Cheddar souffle

GILL MELLER’S CHEDDAR SOUFFLÉ

Soufflés have a reputation for being hard to crack but don’t worry, that’s not the case here. In fact, this one is incredibly simple and one of the most delicious we’ve ever made.

In the early spring, Gill likes to add wild garlic to the mix, but later in the year you can use chives instead.

Serves 2 – 3

INGREDIENTS

50g unsalted organic butter, plus extra for greasing

20g polenta, for dusting

50g organic plain flour

1 tsp Dijon mustard

350ml organic whole milk

150g mature cheddar, coarsely grated

4 Stonegate Estate Organic eggs, separated

A generous handful of wild garlic leaves, washed and finely chopped

METHOD

  1. Preheat the oven to 180°C fan
  1. Slide a baking sheet onto the lower shelf; this will help the soufflé rise steadily. Take a deep ovenproof dish and coat it generously with soft butter.
  1. Dust the buttered dish with polenta, tipping it around so every surface is lightly covered. Tap out any excess.
  1. In a pan over medium heat, melt the butter until it’s bubbling away.
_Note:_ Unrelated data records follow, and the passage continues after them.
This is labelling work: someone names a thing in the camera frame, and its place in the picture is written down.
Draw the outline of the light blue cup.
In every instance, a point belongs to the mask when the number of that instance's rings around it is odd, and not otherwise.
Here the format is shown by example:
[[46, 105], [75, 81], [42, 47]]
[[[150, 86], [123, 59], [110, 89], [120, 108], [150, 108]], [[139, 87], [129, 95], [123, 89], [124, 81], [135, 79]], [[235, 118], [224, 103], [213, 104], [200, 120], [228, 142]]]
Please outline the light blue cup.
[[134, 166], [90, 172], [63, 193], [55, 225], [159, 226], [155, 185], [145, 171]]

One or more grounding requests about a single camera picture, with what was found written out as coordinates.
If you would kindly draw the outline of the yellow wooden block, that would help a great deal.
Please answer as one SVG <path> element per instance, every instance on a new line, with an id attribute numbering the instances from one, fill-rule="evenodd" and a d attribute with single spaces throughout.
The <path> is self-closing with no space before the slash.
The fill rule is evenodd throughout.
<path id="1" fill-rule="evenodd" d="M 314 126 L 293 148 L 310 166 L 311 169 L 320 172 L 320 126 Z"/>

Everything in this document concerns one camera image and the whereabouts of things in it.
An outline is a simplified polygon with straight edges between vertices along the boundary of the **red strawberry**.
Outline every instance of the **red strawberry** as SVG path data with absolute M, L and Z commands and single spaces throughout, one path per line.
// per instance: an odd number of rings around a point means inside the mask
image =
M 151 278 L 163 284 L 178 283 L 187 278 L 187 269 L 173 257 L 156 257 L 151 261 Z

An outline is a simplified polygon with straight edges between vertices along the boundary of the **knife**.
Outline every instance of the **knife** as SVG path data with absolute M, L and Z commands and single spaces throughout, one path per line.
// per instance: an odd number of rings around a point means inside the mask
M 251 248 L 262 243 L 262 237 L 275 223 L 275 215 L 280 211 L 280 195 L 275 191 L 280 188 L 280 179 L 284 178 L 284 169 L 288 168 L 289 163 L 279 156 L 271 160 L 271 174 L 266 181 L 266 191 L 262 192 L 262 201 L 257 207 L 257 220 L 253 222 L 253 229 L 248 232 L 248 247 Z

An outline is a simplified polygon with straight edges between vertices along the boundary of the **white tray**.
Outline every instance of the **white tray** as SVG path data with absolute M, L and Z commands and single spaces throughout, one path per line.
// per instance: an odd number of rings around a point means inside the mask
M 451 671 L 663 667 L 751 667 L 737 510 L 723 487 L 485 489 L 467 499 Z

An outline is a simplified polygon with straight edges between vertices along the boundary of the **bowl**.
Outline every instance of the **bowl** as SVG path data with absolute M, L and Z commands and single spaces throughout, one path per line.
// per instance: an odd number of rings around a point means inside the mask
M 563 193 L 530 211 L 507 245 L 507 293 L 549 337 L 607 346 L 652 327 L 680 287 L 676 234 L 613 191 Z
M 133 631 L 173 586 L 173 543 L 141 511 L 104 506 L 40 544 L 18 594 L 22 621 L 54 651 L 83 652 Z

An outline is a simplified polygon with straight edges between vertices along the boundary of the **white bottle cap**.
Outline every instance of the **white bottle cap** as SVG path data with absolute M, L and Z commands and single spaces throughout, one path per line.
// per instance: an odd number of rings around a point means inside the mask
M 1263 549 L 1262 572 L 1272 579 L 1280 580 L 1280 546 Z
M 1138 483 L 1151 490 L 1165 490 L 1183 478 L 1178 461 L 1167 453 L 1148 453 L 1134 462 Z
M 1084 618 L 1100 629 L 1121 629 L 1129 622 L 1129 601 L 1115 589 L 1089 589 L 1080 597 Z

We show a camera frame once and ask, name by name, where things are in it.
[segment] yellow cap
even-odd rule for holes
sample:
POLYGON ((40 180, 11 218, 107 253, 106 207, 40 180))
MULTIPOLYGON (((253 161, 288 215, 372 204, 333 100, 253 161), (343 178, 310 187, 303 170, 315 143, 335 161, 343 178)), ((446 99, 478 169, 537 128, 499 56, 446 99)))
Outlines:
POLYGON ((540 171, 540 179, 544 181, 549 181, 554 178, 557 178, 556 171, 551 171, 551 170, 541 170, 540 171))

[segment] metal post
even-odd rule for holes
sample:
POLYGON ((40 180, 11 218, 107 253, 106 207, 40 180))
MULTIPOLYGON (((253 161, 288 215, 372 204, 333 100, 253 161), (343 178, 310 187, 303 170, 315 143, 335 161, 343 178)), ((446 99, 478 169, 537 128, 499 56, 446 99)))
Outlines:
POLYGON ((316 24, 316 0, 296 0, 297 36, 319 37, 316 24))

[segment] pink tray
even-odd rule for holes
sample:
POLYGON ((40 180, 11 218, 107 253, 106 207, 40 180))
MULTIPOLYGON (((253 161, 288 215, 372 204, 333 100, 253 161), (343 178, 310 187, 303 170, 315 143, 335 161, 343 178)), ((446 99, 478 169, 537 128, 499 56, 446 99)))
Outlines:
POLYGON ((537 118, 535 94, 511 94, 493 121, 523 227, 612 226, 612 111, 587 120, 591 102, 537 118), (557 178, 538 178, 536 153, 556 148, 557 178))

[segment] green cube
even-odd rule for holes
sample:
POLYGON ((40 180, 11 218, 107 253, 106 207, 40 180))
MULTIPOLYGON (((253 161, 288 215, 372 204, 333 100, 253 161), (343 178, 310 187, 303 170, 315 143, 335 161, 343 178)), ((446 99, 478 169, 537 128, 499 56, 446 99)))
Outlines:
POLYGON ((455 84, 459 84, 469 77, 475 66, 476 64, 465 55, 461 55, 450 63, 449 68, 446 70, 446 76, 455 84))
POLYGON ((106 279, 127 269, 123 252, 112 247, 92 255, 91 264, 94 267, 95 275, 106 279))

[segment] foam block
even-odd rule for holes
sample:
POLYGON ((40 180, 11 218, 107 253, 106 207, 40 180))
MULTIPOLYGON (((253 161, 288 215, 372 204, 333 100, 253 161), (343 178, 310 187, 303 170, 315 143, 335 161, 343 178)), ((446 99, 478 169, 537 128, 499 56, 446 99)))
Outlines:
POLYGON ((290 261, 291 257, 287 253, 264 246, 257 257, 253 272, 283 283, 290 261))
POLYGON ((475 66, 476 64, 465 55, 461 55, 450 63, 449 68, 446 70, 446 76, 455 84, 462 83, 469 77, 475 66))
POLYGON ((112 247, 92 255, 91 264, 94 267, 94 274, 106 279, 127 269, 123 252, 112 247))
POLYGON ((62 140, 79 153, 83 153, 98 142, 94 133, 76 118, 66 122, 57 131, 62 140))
Stir in the flour, cooking it out for a minute or so. Gradually whisk in the milk, little by little, until the sauce is nice and smooth.
  1. Fold through the grated cheddar, chopped wild garlic, mustard and seasoning. Keep stirring until everything has melted into the mixture. Take the pan off the heat and beat in the egg yolks, one at a time, until smooth and velvety.
  1. In a clean, dry bowl, whisk the egg whites until they form soft peaks. Stir a spoonful into the warm cheese mixture to loosen it, then gently fold in the rest, working carefully to keep the air inside.
  1. Spoon the soufflé mix into the prepared dish, smoothing the top. Run the tip of a knife around the inside edge – this helps create a gentle rise. Bake for 20-25 minutes, until golden and puffed, the centre still trembling slightly.
  1. Serve immediately – soufflés don’t like to stand about. Take it straight to the table and eat it while it’s at its most delicate and airy.